Exercise aim: All of the data needs to be reproduced with no alterations.

Content starts

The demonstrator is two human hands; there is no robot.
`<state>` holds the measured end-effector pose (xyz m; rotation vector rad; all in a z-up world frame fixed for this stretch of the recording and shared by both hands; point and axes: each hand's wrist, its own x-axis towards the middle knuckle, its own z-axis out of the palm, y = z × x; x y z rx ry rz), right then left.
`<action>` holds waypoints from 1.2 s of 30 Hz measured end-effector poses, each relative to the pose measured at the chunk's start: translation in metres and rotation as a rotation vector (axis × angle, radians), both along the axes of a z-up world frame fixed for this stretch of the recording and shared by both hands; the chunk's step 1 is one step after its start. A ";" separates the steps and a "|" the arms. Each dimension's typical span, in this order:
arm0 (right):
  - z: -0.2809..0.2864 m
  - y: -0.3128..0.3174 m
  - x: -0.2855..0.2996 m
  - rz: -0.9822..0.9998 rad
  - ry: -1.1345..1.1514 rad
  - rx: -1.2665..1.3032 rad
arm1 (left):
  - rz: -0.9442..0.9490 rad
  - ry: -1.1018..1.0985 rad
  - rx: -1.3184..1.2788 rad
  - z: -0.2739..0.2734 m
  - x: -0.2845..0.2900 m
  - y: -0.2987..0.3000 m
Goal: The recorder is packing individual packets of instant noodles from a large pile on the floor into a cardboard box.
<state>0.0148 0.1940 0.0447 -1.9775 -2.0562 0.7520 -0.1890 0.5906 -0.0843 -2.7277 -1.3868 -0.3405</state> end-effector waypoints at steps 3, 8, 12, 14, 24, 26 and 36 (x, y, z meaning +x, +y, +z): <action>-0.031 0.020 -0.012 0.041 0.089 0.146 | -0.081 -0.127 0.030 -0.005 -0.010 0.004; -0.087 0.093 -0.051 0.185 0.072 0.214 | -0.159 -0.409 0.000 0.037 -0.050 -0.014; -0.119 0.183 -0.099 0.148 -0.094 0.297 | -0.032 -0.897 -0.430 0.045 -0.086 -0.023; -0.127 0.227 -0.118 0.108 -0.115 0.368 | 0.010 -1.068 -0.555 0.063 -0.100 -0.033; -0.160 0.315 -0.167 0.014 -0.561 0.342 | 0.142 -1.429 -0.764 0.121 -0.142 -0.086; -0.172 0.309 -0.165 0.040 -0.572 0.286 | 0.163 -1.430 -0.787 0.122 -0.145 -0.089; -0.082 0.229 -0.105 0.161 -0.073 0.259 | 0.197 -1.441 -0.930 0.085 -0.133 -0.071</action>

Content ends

Task response:
The demonstrator is two human hands; there is no robot.
`<state>` holds the measured end-effector pose (xyz m; rotation vector rad; all in a z-up world frame fixed for this stretch of the recording and shared by both hands; point and axes: each hand's wrist, its own x-axis towards the middle knuckle, its own z-axis out of the palm, y = z × x; x y z rx ry rz), right then left.
`<action>` holds waypoints from 1.2 s of 30 Hz measured end-effector poses, each relative to the pose measured at the chunk's start: translation in metres and rotation as a rotation vector (axis × angle, radians), both along the axes of a z-up world frame fixed for this stretch of the recording and shared by both hands; the chunk's step 1 is one step after its start. A ";" separates the steps and a "|" the arms. Each dimension's typical span, in this order:
arm0 (right):
  - z: -0.2809..0.2864 m
  - y: -0.3128..0.3174 m
  - x: -0.2855..0.2996 m
  - rz: -0.9822..0.9998 rad
  - ry: -1.1345..1.1514 rad
  - rx: -1.2665..1.3032 rad
arm1 (left):
  - rz: -0.9442..0.9490 rad
  - ry: -1.1018..1.0985 rad
  - rx: -1.3184..1.2788 rad
  - z: -0.2739..0.2734 m
  - x: -0.2845..0.2900 m
  - y: -0.2987..0.3000 m
Goal: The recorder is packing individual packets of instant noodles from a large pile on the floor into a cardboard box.
<state>0.0148 0.1940 0.0447 -1.9775 -2.0562 0.7520 -0.1890 0.5906 -0.0843 -2.7277 -1.3868 -0.3405</state> end-effector waypoints at steps 3, 8, 12, 14, 24, 26 and 36 (x, y, z meaning +x, +y, +z): <action>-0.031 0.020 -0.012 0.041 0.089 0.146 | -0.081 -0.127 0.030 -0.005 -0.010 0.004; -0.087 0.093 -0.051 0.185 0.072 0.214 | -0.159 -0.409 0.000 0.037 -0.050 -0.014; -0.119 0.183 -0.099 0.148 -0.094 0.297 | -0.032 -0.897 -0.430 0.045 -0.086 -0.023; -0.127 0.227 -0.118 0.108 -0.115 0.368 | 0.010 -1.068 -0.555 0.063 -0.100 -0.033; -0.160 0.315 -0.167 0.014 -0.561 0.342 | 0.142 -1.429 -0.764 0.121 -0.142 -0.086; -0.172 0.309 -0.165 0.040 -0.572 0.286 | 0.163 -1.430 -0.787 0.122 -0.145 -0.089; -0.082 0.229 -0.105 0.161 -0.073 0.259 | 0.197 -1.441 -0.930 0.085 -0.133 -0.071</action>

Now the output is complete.